Object Caching

Object caching stores the results of expensive operations—database queries, computed fragments, API responses—in a fast key/value store (e.g., Redis or Memcached). Unlike page caching (full HTML), object caching accelerates server-side work that builds pages and APIs, cutting query volume, CPU time, and tail latency under load.

How it works

  • Key/value entries: key → value (+ TTL). Values are serialized; Redis/Memcached keep them in RAM.
  • Hit → return immediately; miss → compute → set.
  • TTL & eviction: Items expire after TTL or are evicted under memory pressure (LRU/LFU).
  • Replication/HA: Redis Sentinel/Cluster or managed services (ElastiCache, Azure Redis) provide failover and scaling.
  • Namespaces/prefixes: Avoid key collisions (multisite, staging vs prod).

What to cache (examples)

  • Repeated WP_Query results (e.g., “featured products”, mega-menu trees).
  • Computed fragments (price tables, availability matrices, navigation structures).
  • Remote API responses (shipping rates, geolocation) with short TTLs.
  • Options that are expensive to assemble (large config arrays).

What not to cache

  • User-specific data without user-scoped keys (risk: data leakage).
  • Non-deterministic results (e.g., ORDER BY RAND()), unless you accept brief staleness.
  • Huge payloads (MB-scale) that thrash memory.
  • Secrets (store securely; cache only derived, non-sensitive data).

WordPress specifics

  • WP exposes the Object Cache API: wp_cache_get(), wp_cache_set(), wp_cache_delete(), groups, and increments.
  • A persistent object cache (Redis/Memcached) replaces the default in-memory-per-request cache via the object-cache.php drop-in.
  • Transients API uses the object cache when present; otherwise falls back to the DB (can bloat wp_options).
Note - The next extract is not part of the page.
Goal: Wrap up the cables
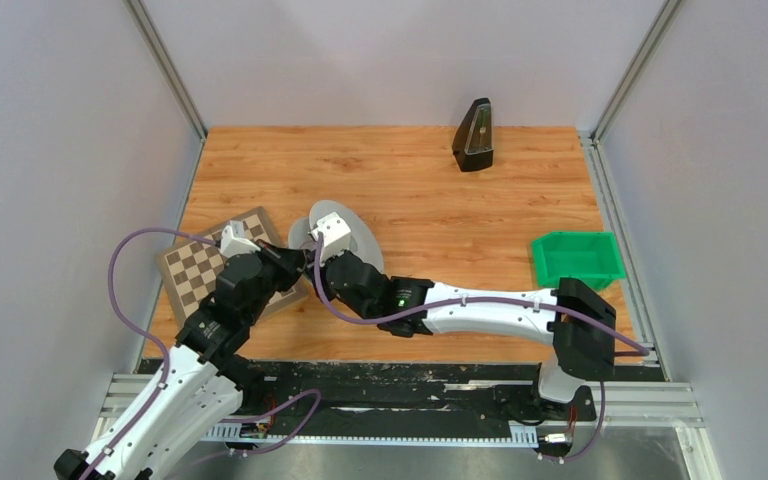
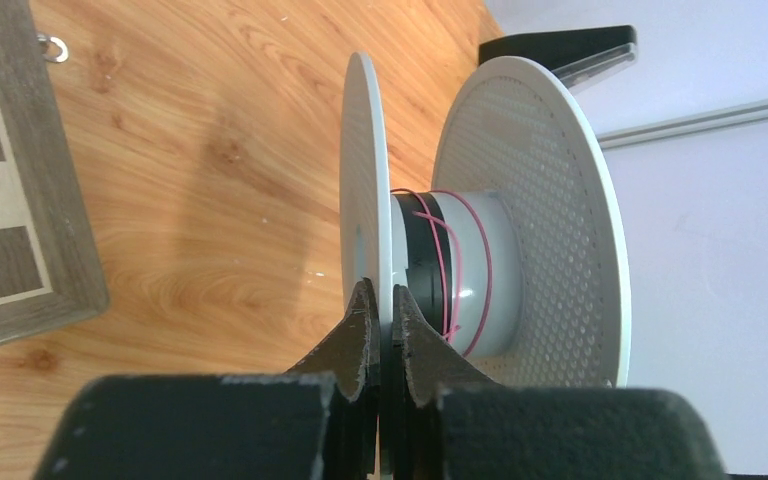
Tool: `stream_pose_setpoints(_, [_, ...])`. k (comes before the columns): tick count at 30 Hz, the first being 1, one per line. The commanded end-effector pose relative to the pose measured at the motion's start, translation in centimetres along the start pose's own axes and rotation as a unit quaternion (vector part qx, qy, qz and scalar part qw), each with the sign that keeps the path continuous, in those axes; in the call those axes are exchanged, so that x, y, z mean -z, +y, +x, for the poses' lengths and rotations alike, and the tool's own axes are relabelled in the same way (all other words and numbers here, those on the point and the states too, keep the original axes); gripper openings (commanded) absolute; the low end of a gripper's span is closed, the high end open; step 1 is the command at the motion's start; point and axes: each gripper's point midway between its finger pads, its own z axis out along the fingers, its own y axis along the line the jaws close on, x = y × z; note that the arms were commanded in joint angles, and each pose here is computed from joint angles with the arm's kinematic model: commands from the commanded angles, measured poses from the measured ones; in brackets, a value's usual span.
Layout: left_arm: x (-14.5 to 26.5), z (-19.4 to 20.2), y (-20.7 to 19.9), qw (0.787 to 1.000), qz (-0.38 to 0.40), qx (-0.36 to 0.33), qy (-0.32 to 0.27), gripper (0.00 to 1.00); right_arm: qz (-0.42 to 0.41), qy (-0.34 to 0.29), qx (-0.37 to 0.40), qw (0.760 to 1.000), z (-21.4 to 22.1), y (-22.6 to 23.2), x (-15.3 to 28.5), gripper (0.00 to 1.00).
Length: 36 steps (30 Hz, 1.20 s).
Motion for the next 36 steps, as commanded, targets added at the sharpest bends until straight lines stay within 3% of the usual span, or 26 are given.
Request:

Prefer wp_cache_* for hot paths.
  • Check if one is active: wp_using_ext_object_cache().
  • Use groups (e.g., 'menu', 'product_meta') to organize and target invalidation.

WooCommerce specifics

  • Woo already caches product objects and variation price lookups; align your keys with product/term IDs.
  • Invalidate on updates: save_post_product, woocommerce_update_product, stock/status changes, term edits.
  • Don’t cache cart/checkout computations across users; if caching fragments, include user/session in the key and keep TTLs tiny.

Sample pattern (safe, stampede-resistant)

function lc_get_featured_products_ids($limit = 8) {
    $key   = "featured_ids:$limit";
    $group = 'catalog';

    $ids = wp_cache_get($key, $group);
    if ($ids !== false) {
        return $ids;
    }

    // Simple lock to prevent thundering herd
    if (false === wp_cache_add("$key:lock", 1, $group, 15)) {
        // Another request is building; brief wait or return stale if you keep a shadow key
        usleep(100000); // 100ms
        $ids = wp_cache_get($key, $group);
        if ($ids !== false) return $ids;
    }

    $q = new WP_Query([
        'post_type'      => 'product',
        'posts_per_page' => $limit,
        'meta_key'       => '_featured',
        'meta_value'     => 'yes',
        'no_found_rows'  => true,
        'fields'         => 'ids',
    ]);

    $ids = $q->posts;
    wp_cache_set($key, $ids, $group, 300);     // TTL 5 min
    wp_cache_delete("$key:lock", $group);

    return $ids;
}

Invalidation strategies

  • ID-scoped keys: e.g., product_meta:{$product_id}; purge on that product’s update hook.
  • Tag your own keys via naming conventions to bulk-delete by pattern (Redis SCAN + DEL in admin task/CLI).
  • Use short TTLs for volatile data; rely less on manual purges.
  • Keep deployment hooks that clear keys tied to templates/config changes.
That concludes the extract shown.